Goal of the exercise: Leaving pictures aside, set down each line exactly, from the first line of the data to the line with "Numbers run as", both included.

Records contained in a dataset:
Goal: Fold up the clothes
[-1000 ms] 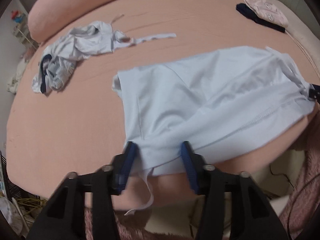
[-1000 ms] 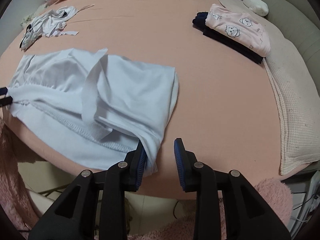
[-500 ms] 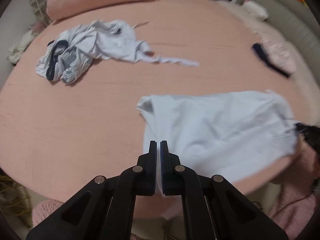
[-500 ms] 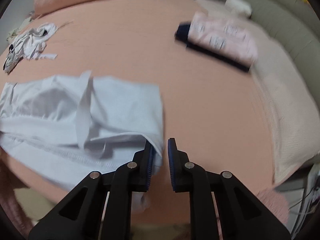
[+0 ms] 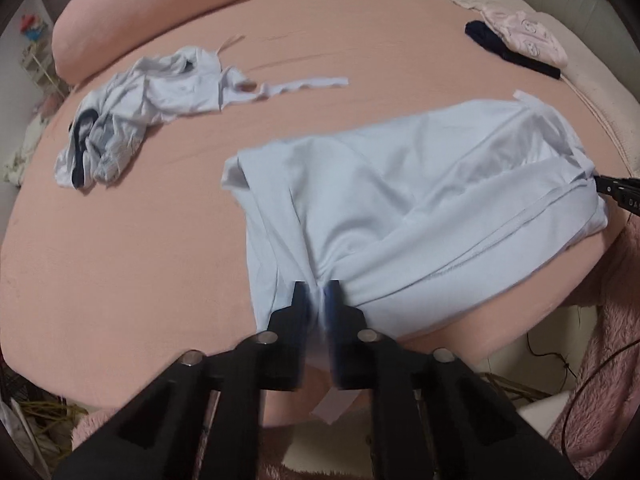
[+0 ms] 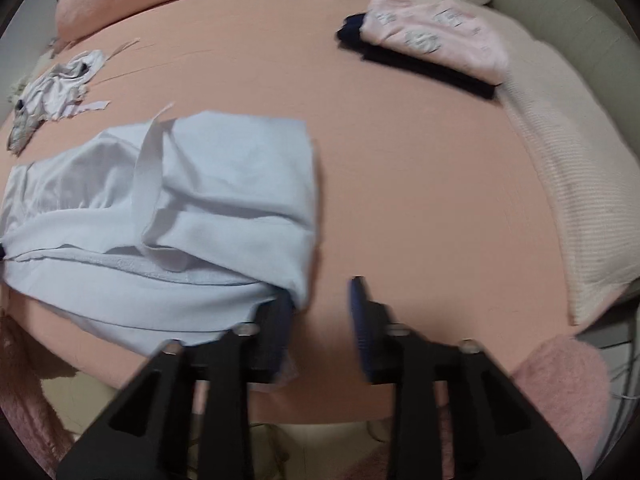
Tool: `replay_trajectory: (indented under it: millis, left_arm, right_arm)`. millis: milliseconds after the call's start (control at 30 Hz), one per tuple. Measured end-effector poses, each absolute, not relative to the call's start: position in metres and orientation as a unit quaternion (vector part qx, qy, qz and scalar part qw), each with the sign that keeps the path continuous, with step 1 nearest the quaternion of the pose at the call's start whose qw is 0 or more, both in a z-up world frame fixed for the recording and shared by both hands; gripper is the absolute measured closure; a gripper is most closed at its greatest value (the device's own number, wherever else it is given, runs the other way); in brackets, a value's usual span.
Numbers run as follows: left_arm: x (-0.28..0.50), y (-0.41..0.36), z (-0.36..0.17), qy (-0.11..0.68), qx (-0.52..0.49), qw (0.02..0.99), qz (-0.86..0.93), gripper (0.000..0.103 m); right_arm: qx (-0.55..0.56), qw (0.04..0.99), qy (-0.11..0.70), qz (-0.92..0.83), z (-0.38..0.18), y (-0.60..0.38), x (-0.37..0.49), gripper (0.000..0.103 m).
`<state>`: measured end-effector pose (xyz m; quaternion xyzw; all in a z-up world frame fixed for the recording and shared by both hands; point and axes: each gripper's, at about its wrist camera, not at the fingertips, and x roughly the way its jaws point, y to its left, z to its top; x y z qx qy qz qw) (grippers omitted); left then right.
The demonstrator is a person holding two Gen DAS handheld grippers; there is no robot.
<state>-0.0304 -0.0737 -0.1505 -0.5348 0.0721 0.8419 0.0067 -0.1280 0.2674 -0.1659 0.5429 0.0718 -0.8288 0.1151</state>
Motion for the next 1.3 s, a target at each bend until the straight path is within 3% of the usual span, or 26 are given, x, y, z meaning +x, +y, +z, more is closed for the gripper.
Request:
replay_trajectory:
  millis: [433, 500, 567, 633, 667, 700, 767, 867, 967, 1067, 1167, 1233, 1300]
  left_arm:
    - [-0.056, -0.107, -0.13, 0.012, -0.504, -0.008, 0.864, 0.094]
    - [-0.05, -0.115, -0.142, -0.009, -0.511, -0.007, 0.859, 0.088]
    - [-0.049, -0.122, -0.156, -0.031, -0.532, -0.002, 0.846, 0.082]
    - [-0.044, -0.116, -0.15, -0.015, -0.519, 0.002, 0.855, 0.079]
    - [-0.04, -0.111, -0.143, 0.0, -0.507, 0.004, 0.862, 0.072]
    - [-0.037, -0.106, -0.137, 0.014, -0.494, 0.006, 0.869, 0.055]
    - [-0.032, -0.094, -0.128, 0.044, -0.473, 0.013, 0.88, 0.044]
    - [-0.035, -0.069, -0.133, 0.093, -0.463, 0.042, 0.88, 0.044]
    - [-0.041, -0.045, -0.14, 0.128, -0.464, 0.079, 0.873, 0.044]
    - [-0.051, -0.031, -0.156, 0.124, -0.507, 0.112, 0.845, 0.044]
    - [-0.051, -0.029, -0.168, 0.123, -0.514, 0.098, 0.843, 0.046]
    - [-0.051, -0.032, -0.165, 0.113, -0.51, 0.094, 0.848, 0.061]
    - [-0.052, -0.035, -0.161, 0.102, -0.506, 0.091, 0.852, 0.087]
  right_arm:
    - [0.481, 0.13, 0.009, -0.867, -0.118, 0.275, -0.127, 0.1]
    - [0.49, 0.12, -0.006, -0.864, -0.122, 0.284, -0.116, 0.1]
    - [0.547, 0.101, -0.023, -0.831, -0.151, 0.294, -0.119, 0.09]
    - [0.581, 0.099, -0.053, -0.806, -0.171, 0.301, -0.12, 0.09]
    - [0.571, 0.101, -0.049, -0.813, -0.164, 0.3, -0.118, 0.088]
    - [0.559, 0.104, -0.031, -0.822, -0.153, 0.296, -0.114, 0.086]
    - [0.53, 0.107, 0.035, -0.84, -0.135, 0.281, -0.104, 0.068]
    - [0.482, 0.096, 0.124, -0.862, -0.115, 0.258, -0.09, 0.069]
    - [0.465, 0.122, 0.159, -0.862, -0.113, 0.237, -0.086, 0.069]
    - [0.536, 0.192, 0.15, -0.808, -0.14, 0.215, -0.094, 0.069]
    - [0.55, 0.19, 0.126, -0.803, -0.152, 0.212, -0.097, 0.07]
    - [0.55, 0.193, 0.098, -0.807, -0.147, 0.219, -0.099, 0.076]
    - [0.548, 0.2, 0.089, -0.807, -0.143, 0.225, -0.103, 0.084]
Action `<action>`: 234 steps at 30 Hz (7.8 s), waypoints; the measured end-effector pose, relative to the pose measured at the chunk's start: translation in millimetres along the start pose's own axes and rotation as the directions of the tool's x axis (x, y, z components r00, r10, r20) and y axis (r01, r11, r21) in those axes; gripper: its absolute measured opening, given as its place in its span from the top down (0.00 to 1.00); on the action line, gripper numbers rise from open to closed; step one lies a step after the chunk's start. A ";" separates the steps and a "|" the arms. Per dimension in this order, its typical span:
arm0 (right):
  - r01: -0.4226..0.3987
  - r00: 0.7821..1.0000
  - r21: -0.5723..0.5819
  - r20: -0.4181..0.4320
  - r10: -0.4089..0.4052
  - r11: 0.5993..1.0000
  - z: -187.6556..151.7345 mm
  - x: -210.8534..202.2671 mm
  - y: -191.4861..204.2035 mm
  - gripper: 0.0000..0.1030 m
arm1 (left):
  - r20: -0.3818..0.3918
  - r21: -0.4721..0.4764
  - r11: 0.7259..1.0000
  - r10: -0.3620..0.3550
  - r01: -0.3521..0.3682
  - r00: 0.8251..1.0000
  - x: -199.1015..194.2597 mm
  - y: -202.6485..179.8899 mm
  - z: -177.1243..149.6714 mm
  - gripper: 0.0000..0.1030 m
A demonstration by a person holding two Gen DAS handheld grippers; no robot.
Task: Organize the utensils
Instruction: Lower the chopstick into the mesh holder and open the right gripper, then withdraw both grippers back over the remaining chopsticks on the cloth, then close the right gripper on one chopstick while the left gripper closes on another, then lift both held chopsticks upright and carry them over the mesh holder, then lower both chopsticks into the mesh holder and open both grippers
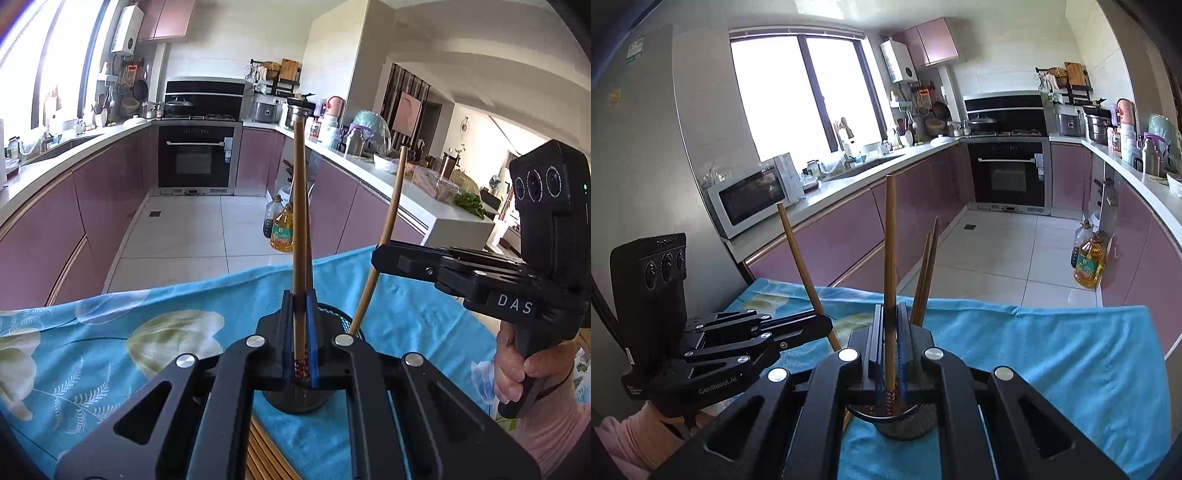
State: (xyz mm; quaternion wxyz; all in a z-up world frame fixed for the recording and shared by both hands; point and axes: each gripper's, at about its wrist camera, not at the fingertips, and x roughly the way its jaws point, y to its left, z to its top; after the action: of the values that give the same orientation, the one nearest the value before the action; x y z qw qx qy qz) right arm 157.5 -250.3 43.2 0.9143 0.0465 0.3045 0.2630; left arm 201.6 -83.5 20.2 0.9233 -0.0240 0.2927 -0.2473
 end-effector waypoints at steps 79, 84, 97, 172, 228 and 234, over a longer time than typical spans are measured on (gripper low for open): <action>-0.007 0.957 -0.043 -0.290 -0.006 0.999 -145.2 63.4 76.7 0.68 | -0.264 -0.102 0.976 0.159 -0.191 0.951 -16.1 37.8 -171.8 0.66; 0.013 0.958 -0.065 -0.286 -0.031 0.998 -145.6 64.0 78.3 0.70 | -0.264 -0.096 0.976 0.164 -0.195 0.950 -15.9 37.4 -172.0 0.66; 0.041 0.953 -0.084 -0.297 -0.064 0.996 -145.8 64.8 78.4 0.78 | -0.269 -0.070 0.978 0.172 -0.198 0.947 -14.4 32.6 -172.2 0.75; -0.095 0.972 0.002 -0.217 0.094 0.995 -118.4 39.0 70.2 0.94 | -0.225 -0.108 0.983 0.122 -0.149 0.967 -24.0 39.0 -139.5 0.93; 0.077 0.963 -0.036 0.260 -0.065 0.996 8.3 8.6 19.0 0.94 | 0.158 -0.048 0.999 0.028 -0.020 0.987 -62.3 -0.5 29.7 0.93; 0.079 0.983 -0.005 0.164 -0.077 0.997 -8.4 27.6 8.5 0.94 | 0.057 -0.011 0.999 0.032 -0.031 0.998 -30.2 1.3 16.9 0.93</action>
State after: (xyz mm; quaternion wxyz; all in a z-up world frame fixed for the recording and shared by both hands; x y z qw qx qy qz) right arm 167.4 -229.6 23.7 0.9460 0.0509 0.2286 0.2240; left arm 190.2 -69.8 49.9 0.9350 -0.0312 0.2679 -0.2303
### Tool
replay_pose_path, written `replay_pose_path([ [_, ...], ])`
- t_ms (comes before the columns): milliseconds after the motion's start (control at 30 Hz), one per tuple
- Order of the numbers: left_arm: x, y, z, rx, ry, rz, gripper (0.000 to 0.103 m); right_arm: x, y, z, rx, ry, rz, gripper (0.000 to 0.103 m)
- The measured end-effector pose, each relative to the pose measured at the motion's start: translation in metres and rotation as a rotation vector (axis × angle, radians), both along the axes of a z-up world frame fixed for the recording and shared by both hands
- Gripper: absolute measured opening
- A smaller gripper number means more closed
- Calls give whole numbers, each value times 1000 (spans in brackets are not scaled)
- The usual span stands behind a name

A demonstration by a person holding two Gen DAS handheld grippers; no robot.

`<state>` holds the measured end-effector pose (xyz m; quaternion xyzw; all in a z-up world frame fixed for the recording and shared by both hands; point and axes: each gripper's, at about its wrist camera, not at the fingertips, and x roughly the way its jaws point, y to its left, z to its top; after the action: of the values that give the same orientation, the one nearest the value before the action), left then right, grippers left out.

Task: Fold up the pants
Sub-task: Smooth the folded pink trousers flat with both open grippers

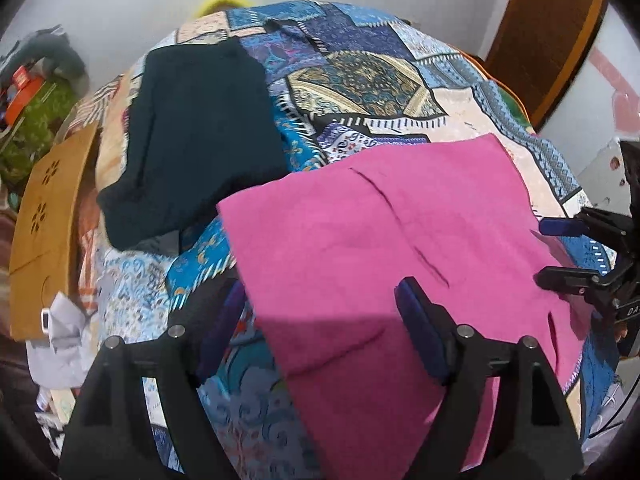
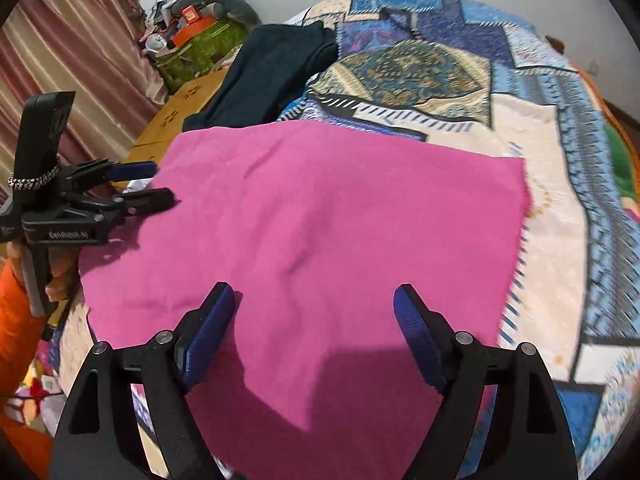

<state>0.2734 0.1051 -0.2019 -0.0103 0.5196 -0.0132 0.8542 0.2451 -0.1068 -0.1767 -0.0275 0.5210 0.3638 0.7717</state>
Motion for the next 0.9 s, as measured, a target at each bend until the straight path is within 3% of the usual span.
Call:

Solution:
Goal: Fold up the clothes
[-1000 ms] 
[-1000 ms] 
[-500 ms] 
[-500 ms] 
[+0 ms] 
[+0 ms] 
Tool: `replay_trajectory: (indented under it: millis, left_arm, right_arm)`. millis: milliseconds after the call's start (control at 30 Hz), one per tuple. Measured end-effector poses, each absolute, not relative to the call's start: position in metres and orientation as a unit quaternion (vector part qx, qy, qz and scalar part qw), each with the sign that keeps the path continuous, with step 1 nearest the quaternion of the pose at the call's start whose qw is 0 or more, both in a z-up world frame fixed for the recording and shared by both hands; gripper is the absolute measured closure; a gripper is most closed at its greatest value (the device's own number, wherever else it is given, runs the other way); in brackets, a value's usual span.
Numbers run as follows: left_arm: x (-0.28..0.50), y (-0.41..0.36), z (-0.36..0.17), qy (-0.11..0.68), qx (-0.52..0.49), qw (0.02..0.99), qz (-0.86..0.93), gripper (0.000..0.103 m); right_arm: qx (-0.55..0.56), qw (0.04..0.99), qy (-0.11..0.70), qz (-0.92..0.83), z (-0.38..0.18), y (-0.60..0.38), x (-0.37..0.49), gripper (0.000..0.103 m).

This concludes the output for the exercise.